What you have to do –
When you reach the line with "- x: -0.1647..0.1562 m" in the data below, begin printing lines exactly, and stop once the line with "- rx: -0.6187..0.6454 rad" has been printed.

Provided data –

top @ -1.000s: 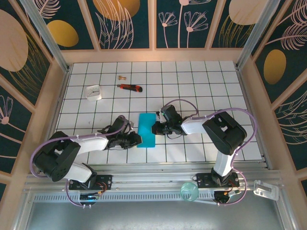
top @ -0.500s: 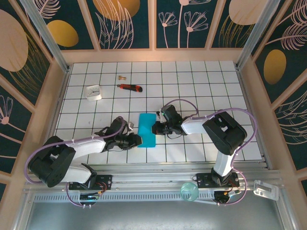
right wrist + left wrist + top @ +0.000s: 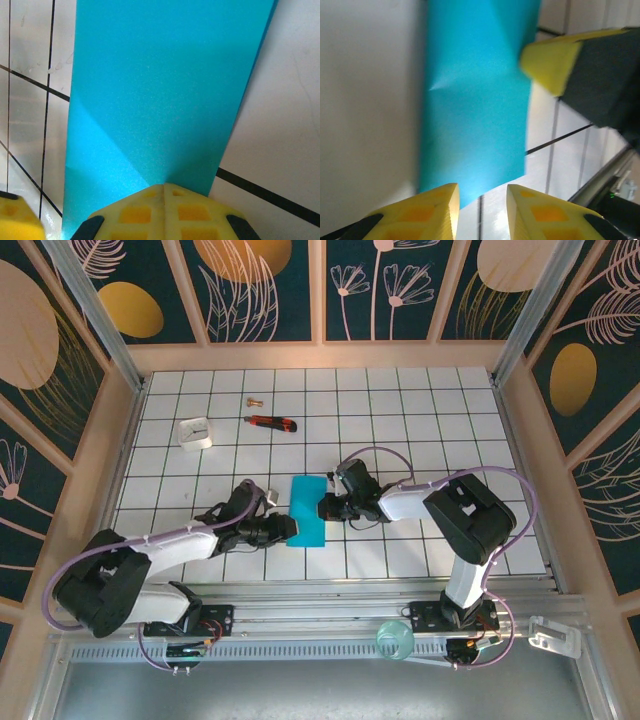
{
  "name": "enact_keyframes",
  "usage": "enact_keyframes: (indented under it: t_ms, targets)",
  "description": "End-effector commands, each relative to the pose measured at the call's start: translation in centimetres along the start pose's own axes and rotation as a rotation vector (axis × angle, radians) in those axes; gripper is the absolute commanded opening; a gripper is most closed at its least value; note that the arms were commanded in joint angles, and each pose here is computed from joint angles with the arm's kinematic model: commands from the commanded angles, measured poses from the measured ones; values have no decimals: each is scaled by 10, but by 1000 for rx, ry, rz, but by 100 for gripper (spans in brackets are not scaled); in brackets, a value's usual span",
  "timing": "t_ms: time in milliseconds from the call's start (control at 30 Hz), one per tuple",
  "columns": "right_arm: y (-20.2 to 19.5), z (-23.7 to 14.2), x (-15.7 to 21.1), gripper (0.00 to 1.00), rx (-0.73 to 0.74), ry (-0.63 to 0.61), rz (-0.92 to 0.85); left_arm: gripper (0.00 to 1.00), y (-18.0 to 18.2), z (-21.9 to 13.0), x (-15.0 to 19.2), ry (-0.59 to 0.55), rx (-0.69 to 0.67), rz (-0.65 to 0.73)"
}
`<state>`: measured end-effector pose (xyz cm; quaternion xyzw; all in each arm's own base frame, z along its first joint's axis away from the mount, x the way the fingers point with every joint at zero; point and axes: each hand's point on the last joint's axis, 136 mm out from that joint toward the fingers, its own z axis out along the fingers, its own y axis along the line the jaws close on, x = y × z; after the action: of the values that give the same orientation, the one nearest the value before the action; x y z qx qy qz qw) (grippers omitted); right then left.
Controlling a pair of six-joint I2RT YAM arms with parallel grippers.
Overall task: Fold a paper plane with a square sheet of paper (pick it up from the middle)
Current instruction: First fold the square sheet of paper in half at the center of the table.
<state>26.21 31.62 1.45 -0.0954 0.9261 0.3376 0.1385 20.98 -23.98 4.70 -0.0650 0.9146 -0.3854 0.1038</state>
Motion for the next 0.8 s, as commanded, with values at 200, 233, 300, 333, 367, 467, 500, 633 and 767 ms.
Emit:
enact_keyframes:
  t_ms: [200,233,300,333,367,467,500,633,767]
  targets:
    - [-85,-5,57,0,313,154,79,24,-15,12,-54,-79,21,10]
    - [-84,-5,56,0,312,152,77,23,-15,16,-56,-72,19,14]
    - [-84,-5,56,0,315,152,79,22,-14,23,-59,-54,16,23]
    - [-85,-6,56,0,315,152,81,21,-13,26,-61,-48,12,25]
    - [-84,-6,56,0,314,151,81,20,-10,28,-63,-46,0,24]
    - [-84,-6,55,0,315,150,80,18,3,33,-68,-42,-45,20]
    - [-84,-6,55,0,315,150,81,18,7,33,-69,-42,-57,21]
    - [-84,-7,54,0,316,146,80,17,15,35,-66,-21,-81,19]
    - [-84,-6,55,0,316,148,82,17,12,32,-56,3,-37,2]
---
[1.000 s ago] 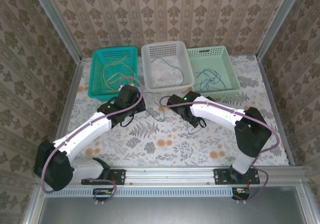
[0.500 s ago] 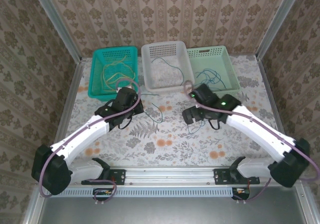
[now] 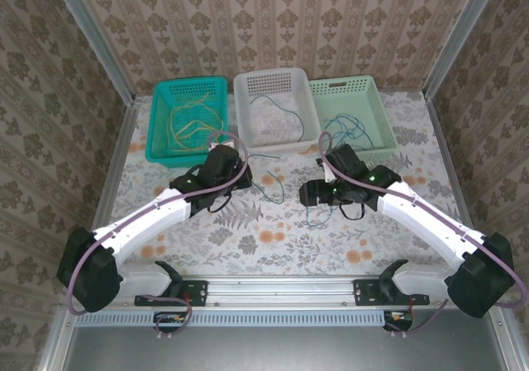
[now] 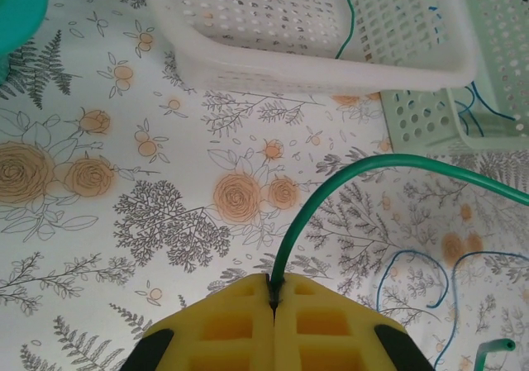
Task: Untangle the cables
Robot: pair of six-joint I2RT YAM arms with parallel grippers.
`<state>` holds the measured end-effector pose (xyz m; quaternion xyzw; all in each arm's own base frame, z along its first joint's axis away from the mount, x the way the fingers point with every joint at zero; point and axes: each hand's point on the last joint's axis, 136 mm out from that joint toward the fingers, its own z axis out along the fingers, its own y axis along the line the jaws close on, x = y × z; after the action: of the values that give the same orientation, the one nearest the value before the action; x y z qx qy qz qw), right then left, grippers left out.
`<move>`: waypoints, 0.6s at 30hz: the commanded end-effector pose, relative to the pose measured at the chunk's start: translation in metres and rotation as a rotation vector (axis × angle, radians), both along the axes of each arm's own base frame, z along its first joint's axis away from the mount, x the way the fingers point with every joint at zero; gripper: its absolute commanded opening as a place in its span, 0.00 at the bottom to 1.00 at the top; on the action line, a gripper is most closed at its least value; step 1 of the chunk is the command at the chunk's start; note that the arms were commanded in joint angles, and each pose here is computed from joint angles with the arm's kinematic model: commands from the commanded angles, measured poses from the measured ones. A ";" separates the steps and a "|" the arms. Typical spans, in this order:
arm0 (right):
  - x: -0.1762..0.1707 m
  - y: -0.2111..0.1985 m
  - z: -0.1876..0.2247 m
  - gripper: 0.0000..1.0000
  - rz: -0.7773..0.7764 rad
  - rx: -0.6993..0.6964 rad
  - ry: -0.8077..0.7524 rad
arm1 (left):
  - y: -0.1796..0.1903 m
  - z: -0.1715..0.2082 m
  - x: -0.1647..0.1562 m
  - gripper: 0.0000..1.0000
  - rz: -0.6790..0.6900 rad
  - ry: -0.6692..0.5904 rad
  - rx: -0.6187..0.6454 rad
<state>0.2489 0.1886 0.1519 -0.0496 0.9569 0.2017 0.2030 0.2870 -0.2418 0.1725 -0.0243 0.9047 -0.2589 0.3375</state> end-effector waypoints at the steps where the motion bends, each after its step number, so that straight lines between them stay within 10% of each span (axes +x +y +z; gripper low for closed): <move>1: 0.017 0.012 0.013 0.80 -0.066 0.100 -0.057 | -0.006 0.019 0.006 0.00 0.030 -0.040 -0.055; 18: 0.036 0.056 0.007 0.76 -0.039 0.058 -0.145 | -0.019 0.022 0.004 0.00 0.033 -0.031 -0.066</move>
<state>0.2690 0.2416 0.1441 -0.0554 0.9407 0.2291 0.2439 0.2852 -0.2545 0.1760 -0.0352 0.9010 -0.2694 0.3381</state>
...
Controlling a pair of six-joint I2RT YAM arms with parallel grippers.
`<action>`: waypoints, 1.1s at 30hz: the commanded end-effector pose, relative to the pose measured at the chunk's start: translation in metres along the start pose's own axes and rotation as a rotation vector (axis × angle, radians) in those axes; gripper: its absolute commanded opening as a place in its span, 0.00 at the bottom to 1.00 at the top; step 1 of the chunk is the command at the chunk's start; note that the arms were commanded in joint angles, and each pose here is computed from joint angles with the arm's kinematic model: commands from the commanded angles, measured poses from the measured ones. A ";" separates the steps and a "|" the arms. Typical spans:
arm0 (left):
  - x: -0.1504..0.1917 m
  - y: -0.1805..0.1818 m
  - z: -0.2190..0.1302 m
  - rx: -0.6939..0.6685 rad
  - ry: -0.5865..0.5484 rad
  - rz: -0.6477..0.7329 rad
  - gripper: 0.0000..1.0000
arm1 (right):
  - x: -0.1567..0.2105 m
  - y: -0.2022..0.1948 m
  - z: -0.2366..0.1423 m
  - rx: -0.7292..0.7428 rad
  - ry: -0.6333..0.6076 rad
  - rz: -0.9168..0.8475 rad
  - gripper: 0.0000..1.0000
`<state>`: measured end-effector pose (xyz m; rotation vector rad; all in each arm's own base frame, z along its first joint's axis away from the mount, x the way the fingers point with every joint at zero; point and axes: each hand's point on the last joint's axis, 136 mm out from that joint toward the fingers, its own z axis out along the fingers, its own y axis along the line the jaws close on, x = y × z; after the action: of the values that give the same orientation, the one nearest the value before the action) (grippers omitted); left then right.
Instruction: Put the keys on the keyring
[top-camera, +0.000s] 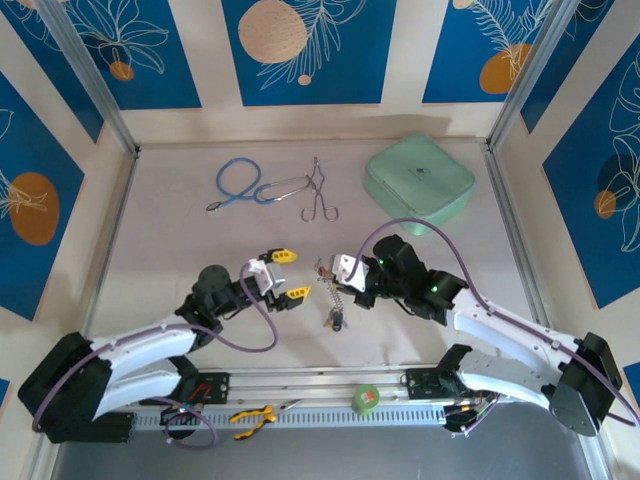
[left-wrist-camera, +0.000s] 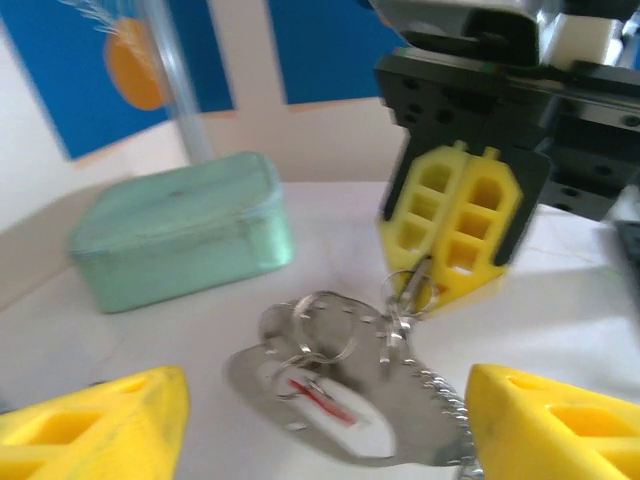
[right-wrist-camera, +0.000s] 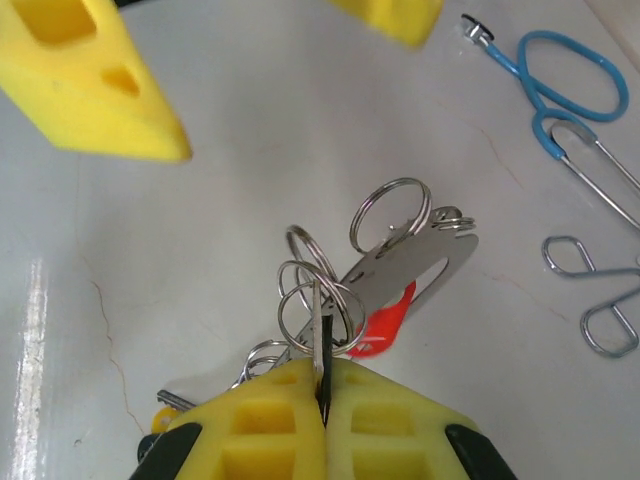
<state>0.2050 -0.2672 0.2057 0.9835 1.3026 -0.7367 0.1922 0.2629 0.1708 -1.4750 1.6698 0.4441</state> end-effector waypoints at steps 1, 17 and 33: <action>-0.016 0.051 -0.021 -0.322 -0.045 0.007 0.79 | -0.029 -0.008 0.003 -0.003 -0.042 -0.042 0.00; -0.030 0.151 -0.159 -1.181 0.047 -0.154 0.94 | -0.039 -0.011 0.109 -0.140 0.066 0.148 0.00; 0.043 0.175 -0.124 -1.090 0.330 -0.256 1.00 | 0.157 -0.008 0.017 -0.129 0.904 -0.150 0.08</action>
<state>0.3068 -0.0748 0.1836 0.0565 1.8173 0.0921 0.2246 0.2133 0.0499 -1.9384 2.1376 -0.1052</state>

The answer –
  - x: -0.1647..0.1562 m
  - gripper: 0.0000..1.0000
  - rz: -0.6790..0.6900 rad
  - ry: -0.6692..0.5904 rad
  - rx: -0.6187..0.6454 rad

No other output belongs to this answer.